Ah, sorry. Not quite 1 line, but this (untested)


freq = clk_round_rate(clk, mult);

if (freq % desired_clk == 0) {
ser_clk = freq;
best_div = freq / desired_clk;
break;
}

candidate_div = max(1, DIV_ROUND_CLOSEST(freq, desired_clk));
candidate_freq = freq / candidate_div;
diff = abs((long)desired_clk - candidate_freq);
if (diff < best_diff) {
best_diff = diff;
ser_clk = freq;
best_div = candidate_div;
}
But then once again, we would likely need 2 loops because while we are
ok with giving up on search for best_div on finding something within 2%
tolerance, we may not want to give up on exact match (freq % desired_clk
== 0 )
Ah, it took me a while to understand why two loops. It's because in
one case you're trying multiplies and in the other you're bumping up
to the next closest clock rate. I don't think you really need to do
that. Just test the (rate - 2%) and the rate. How about this (only
lightly tested):

ser_clk = 0;
maxdiv = CLK_DIV_MSK >> CLK_DIV_SHFT;
div = 1;
while (div < maxdiv) {
div <= maxdiv ?
mult = (unsigned long long)div * desired_clk;
if (mult != (unsigned long)mult)
break;

two_percent = mult / 50;

/*
* Loop requesting (freq - 2%) and possibly (freq).
*
* We'll keep track of the lowest freq inexact match we found
* but always try to find a perfect match. NOTE: this algorithm
* could miss a slightly better freq if there's more than one
* freq between (freq - 2%) and (freq) but (freq) can't be made
* exactly, but that's OK.
*
* This absolutely relies on the fact that the Qualcomm clock
* driver always rounds up.
*/
test_freq = mult - two_percent;
while (test_freq <= mult) {
freq = clk_round_rate(clk, test_freq);

/*
* A dead-on freq is an insta-win. This implicitly
* handles when "freq == mult"
*/
if (!(freq % desired_clk)) {
*clk_div = freq / desired_clk;
return freq;
}

/*
* Only time clock framework doesn't round up is if
* we're past the max clock rate. We're done searching
* if that's the case.
*/
if (freq < test_freq)
return ser_clk;

/* Save the first (lowest freq) within 2% */
if (!ser_clk && freq <= mult + two_percent) {
ser_clk = freq;
*clk_div = div;
}
My last concern is with search happening only within 2% tolerance.

Do we fail otherwise?

This real case has best tolerance of 1.9%.

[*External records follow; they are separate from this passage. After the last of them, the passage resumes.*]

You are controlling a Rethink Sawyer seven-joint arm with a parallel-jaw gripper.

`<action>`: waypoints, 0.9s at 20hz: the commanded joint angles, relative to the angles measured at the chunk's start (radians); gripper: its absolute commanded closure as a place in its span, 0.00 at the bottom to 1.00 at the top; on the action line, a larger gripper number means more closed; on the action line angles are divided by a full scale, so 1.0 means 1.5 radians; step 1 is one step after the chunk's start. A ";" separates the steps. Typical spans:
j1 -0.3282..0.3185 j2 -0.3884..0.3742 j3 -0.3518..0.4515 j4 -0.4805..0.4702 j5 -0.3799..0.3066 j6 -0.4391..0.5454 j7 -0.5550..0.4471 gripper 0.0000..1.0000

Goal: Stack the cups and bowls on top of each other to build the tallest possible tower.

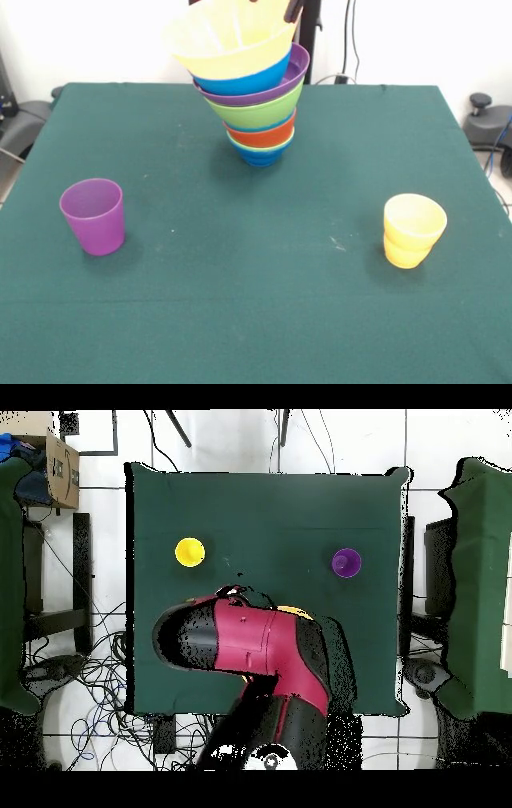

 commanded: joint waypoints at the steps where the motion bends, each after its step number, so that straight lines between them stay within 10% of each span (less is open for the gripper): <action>1: -0.038 -0.056 0.140 0.055 -0.003 -0.077 -0.103 0.00; 12: -0.130 -0.160 0.275 0.049 0.029 -0.030 -0.200 0.00; 18: -0.119 -0.227 0.282 -0.027 0.029 0.154 -0.211 0.00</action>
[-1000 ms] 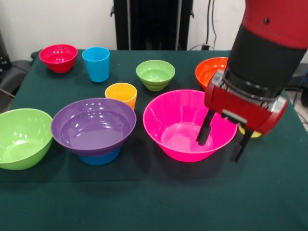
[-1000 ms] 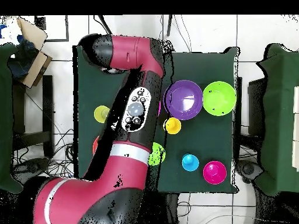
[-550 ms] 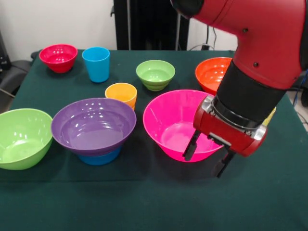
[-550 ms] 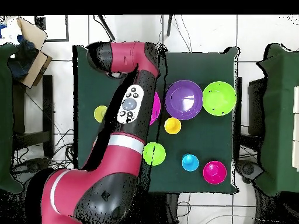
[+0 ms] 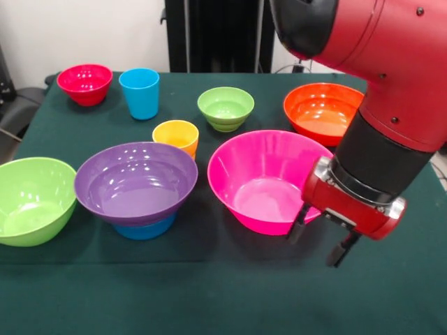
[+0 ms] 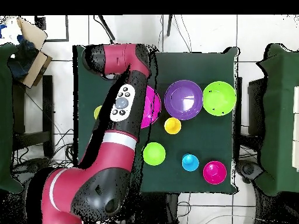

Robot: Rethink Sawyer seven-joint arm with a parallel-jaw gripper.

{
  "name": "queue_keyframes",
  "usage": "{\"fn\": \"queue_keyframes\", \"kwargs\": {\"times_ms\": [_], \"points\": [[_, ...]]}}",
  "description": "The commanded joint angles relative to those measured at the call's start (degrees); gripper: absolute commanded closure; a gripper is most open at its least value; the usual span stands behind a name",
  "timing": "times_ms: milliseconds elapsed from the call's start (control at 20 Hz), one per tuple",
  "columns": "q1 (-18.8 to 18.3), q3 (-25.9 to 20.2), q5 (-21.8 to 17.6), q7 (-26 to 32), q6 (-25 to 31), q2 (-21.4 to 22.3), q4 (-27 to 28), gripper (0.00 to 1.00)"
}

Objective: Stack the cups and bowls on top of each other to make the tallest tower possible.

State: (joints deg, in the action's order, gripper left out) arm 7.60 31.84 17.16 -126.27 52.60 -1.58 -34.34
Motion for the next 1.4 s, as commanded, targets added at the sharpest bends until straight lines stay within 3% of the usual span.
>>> {"fn": "queue_keyframes", "kwargs": {"times_ms": [50,650,1400], "points": [[1.4,-3.3,2.9,-14.7,6.5,-2.6,1.7,0.0],[3.4,-0.7,4.1,-16.2,8.7,-1.1,-0.2,0.0],[6.5,-1.2,2.4,-14.6,8.8,8.2,-9.8,0.0]]}}
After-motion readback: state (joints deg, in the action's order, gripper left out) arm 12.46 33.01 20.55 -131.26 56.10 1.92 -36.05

[   17.963672] 20220530 desired_clk-51200000
[   21.193550] 20220530 returning ser_clk-52174000, div-1, diff-974000

Seems close.

Thank you.

/*
* If we already rounded up past mult then this will
* cause the loop to exit. If not then this will run
* the loop a second time with exactly mult.
*/
test_freq = max(freq + 1, mult);
}

/*
* test_freq will always be bigger than mult by at least 1.
* That means we can get the next divider with a DIV_ROUND_UP.
* This has the advantage of skipping by a whole bunch of divs
* If the clock framework already bypassed them.
*/
div = DIV_ROUND_UP(test_freq, desired_clk);
}

return ser_clk;